Akademik Veri Yönetim Sistemi
Journal of Functional Biomaterials, cilt.17, sa.1, 2026 (SCI-Expanded, Scopus)
Cutaneous leishmaniasis is a zoonotic disease caused by Leishmania parasites and leads to chronic, non-healing skin lesions. Although current drugs can control the disease, their use is limited by systemic side effects, low efficacy, and inadequate lesion penetration. Therefore, innovative local delivery systems are required to enhance drug penetration and reduce systemic toxicity. To address these challenges, silver nanoparticles (AgNPs) were synthesized using propolis extract through a green synthesis approach, and a tri-layer wound dressing composed of polyvinyl alcohol and gelatin containing synthesized AgNPs and Glucantime was fabricated by electrospinning. Characterization (SEM-EDX, FTIR, TGA) confirmed uniform morphology, chemical structure, and thermal stability; the wound dressing exhibited hydrophilicity, antioxidant activity, and biphasic release.

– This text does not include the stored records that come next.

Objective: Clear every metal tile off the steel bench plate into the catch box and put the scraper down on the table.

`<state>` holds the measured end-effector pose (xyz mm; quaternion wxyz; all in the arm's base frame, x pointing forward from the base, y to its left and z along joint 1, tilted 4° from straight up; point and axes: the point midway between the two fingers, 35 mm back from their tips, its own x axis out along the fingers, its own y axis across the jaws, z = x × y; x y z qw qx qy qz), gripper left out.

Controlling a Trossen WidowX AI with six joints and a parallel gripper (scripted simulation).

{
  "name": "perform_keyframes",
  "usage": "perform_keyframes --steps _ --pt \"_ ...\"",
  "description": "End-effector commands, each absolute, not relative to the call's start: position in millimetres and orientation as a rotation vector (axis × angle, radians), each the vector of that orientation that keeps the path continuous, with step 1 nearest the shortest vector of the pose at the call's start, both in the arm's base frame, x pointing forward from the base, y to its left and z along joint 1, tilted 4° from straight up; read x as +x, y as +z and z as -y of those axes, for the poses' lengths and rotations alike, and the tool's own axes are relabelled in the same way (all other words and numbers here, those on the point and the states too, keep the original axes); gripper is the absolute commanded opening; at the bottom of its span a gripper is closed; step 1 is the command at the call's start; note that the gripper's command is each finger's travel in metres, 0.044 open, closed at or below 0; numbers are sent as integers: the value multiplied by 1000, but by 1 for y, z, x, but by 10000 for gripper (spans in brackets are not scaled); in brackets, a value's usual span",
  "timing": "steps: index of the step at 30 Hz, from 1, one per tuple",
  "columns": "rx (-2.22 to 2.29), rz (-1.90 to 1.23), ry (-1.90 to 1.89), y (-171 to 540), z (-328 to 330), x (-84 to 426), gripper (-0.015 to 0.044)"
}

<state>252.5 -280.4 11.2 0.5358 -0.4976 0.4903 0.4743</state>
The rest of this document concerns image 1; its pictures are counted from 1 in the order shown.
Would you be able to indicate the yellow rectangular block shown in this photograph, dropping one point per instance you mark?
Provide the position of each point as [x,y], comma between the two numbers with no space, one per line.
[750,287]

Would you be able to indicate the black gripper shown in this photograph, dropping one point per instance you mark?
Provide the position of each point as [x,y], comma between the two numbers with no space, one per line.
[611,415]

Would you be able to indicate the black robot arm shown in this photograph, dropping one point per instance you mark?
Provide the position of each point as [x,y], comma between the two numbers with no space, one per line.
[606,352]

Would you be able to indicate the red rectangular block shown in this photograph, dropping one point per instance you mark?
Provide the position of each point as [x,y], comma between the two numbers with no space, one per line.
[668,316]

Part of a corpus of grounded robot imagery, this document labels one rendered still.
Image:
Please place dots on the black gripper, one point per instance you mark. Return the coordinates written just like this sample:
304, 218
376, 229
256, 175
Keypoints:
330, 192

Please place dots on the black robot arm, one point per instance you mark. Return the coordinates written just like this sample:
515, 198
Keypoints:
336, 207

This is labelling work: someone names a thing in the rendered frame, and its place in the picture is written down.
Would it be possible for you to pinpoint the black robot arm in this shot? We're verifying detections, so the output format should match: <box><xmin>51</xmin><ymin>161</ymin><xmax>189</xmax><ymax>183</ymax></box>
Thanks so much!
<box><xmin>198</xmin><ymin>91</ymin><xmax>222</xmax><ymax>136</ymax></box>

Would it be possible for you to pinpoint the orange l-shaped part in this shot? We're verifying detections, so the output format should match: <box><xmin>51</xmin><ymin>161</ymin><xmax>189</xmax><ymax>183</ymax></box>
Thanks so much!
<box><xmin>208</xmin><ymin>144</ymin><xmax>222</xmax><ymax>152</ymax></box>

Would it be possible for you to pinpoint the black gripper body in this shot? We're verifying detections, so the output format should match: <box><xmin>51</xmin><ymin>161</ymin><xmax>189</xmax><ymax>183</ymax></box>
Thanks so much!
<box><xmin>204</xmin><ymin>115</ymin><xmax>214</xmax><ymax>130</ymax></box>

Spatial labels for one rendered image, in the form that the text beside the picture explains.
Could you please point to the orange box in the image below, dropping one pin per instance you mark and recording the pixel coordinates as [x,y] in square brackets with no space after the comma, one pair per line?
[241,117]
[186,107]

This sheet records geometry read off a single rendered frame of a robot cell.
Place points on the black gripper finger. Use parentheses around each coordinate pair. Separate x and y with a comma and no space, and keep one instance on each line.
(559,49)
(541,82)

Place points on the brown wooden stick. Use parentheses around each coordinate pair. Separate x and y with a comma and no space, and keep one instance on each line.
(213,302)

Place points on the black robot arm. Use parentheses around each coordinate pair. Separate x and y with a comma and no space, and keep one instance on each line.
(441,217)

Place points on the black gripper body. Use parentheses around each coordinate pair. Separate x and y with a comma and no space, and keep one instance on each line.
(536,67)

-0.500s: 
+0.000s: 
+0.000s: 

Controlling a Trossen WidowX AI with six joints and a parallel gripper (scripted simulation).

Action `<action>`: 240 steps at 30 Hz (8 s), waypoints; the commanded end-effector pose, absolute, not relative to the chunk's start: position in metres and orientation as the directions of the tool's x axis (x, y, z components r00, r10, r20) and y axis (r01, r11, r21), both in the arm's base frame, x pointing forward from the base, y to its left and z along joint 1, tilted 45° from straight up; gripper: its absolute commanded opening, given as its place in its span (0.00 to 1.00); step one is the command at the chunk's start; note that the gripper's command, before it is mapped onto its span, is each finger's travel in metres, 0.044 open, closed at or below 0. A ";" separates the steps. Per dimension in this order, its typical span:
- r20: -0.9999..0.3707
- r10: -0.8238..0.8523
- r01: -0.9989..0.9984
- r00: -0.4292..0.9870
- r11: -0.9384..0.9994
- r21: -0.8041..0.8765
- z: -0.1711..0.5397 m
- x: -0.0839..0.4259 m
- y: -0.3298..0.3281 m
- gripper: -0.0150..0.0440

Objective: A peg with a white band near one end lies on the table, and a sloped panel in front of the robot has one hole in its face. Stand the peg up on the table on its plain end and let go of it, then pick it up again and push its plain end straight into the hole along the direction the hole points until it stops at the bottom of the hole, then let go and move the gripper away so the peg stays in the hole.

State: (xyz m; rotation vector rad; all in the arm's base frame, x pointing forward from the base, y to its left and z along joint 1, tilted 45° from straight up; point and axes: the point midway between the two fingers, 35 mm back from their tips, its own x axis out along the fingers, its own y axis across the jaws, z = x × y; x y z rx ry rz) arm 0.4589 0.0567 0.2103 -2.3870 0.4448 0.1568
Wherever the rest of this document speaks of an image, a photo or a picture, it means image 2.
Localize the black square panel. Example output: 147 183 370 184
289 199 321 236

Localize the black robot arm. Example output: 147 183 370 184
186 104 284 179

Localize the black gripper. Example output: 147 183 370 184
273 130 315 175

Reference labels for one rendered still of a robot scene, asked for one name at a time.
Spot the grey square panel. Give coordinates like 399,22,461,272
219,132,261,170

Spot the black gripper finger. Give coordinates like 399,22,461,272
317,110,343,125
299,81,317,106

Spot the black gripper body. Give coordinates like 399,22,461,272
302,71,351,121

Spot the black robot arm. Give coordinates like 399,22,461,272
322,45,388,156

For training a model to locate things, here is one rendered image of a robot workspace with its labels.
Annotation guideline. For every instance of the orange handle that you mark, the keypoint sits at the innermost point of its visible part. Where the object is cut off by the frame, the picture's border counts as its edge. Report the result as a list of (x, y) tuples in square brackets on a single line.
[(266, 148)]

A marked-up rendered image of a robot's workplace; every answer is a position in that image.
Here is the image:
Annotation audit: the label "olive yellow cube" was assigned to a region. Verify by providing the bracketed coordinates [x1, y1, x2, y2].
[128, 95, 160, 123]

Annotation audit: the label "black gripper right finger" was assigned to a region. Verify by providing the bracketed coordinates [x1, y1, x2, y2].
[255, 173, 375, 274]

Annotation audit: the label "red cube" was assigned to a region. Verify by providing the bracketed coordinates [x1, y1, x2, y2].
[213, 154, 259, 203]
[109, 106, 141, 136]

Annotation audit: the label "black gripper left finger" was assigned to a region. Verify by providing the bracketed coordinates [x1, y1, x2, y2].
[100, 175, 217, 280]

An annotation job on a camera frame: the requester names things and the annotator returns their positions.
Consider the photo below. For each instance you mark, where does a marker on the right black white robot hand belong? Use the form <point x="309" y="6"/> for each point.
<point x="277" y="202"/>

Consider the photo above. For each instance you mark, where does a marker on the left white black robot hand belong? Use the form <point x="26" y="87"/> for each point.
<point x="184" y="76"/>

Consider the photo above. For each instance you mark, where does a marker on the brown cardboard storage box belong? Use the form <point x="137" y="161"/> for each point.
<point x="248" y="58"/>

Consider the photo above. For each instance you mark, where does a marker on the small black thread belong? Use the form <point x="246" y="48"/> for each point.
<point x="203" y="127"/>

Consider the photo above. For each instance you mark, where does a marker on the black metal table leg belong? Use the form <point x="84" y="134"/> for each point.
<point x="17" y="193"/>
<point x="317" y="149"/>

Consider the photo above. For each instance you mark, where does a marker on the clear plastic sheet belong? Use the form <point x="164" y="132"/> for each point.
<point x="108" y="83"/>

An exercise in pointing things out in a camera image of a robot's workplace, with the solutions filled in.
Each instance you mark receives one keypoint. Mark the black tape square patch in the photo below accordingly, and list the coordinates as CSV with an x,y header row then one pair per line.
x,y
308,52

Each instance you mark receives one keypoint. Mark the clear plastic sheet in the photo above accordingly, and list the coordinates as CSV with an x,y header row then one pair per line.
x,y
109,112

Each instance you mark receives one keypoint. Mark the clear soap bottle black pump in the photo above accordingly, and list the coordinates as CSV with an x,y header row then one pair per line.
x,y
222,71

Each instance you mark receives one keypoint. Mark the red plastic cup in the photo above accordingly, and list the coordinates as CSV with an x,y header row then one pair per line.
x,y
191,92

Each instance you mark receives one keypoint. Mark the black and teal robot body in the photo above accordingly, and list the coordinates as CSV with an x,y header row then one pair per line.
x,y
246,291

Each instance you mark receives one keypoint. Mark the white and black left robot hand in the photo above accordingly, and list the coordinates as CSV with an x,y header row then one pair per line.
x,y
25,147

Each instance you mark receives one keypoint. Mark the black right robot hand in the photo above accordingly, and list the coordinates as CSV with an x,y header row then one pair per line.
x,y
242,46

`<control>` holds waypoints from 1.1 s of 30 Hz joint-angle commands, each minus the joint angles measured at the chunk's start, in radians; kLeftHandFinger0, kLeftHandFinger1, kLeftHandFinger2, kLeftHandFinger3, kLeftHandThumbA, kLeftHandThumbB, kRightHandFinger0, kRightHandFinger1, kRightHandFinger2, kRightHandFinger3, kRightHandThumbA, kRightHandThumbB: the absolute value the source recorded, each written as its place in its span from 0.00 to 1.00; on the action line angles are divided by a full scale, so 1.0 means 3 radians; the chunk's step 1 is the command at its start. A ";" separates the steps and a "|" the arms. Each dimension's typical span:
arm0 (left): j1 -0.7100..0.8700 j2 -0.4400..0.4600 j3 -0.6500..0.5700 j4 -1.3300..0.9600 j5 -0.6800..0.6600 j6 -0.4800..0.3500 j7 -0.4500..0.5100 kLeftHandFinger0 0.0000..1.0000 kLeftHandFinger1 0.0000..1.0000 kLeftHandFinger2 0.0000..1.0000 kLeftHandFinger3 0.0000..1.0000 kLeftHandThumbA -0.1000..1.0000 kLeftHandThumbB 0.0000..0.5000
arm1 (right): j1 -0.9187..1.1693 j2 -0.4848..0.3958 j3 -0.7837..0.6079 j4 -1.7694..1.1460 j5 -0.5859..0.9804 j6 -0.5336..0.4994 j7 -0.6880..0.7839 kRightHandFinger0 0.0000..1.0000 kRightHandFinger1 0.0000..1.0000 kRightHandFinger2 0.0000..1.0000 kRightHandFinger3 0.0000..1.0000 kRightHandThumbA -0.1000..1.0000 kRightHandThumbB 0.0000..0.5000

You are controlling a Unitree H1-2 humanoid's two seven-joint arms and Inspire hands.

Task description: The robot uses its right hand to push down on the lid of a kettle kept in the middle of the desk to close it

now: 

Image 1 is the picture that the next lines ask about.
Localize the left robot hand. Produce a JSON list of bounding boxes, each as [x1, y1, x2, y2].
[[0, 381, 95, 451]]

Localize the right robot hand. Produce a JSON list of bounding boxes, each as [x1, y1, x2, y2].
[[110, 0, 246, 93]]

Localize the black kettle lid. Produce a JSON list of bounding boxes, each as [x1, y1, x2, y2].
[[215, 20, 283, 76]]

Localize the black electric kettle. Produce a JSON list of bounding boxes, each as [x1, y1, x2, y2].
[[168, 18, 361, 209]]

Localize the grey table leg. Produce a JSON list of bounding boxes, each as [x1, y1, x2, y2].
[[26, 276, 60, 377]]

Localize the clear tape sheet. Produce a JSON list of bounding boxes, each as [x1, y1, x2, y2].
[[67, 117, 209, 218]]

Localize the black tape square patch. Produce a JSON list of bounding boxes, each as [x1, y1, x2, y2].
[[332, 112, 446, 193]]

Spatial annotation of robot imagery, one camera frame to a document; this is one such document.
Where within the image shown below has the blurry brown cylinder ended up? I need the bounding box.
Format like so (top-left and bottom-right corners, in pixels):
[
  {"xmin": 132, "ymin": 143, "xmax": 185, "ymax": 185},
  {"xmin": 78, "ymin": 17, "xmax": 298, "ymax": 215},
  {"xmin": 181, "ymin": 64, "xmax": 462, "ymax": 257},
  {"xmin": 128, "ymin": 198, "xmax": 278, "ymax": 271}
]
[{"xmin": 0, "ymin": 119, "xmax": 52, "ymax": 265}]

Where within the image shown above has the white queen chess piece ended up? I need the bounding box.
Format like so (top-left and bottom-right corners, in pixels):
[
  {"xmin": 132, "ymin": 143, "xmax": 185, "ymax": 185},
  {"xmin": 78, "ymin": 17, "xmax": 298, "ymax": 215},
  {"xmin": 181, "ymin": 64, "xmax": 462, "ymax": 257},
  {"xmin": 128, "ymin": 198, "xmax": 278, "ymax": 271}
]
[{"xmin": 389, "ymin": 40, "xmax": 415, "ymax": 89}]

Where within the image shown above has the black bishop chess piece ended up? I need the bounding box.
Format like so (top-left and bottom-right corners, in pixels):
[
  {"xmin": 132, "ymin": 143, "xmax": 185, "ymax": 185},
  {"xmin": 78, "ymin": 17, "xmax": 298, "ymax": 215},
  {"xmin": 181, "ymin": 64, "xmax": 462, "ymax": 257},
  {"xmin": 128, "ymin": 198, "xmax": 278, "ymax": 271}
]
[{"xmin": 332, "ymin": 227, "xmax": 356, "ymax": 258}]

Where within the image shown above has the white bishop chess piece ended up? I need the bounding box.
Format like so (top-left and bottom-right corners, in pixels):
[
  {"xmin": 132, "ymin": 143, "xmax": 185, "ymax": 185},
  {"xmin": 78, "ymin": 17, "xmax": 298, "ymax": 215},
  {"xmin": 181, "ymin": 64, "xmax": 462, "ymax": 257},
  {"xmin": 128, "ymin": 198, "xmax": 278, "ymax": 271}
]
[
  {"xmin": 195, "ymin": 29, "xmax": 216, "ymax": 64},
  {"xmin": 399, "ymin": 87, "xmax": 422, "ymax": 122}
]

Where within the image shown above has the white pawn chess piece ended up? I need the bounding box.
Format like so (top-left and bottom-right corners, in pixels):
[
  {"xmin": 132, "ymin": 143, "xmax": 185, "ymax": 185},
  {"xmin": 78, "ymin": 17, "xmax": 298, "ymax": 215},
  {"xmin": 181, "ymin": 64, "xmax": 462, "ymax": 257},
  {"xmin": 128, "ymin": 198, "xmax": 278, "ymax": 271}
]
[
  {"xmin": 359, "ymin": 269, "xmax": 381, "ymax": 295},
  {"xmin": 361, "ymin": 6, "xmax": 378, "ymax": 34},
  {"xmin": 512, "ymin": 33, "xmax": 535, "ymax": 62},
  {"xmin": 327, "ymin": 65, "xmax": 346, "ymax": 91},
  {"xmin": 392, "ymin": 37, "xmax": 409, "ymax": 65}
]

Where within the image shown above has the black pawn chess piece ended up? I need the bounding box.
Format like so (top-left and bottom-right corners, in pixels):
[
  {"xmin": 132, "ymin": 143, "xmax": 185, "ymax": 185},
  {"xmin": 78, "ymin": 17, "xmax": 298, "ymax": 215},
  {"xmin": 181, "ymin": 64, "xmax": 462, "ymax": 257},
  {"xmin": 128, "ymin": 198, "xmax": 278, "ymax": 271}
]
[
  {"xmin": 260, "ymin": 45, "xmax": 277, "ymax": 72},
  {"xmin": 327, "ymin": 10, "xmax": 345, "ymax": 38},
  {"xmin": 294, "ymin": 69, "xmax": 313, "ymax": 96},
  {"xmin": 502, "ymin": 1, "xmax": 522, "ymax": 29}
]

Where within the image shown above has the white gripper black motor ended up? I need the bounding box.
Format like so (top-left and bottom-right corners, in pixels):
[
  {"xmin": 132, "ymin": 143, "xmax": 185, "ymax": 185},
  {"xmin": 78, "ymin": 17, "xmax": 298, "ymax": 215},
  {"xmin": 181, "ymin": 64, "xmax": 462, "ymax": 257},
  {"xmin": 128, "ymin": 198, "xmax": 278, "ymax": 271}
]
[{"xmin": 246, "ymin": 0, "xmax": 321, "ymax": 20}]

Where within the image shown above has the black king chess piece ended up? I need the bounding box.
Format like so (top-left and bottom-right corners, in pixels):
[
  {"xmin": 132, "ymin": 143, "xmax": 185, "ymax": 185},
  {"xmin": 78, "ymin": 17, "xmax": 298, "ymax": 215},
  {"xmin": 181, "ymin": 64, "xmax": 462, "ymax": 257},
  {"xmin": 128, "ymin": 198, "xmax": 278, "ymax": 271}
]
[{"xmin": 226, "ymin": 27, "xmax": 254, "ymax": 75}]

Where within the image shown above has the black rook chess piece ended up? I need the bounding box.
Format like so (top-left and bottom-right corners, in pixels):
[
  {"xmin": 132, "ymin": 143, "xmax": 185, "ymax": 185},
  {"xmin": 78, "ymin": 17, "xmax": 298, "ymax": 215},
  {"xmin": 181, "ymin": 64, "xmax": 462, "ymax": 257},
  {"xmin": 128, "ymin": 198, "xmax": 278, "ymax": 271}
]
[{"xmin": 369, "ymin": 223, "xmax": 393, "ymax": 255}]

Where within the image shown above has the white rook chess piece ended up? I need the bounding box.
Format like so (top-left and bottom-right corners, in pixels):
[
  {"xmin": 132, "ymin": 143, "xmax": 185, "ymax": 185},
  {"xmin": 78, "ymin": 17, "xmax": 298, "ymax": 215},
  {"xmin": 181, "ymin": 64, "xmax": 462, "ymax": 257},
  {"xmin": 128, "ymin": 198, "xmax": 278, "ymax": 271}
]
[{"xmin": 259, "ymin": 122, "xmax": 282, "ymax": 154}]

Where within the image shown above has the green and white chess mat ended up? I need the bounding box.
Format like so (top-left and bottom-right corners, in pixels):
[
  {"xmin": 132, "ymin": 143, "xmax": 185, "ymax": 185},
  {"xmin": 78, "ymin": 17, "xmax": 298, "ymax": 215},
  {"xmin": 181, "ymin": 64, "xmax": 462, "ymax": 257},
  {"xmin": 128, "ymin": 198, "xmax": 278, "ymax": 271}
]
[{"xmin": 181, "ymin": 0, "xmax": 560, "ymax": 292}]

Biological evaluations against Leishmania tropica demonstrated significant antiparasitic activity. Promastigote viability decreased from 76.3% in neat fibers to 31.6% in nanofibers containing AgNPs and 7.9% in tri-layer nanofibers containing both AgNPs and Glucantime. Similarly, the amastigote infection index dropped from 410 in controls to 250 in neat nanofibers, 204 in AgNPs-containing nanofibers, and 22 in tri-layer nanofibers containing AgNPs and Glucantime. The tri-layer nanofibers demonstrated enhanced antileishmanial activity over AgNPs-containing fibers, confirming synergistic efficacy. All nanofibers were biocompatible, supporting their use as a safe platform for cutaneous leishmaniasis treatment.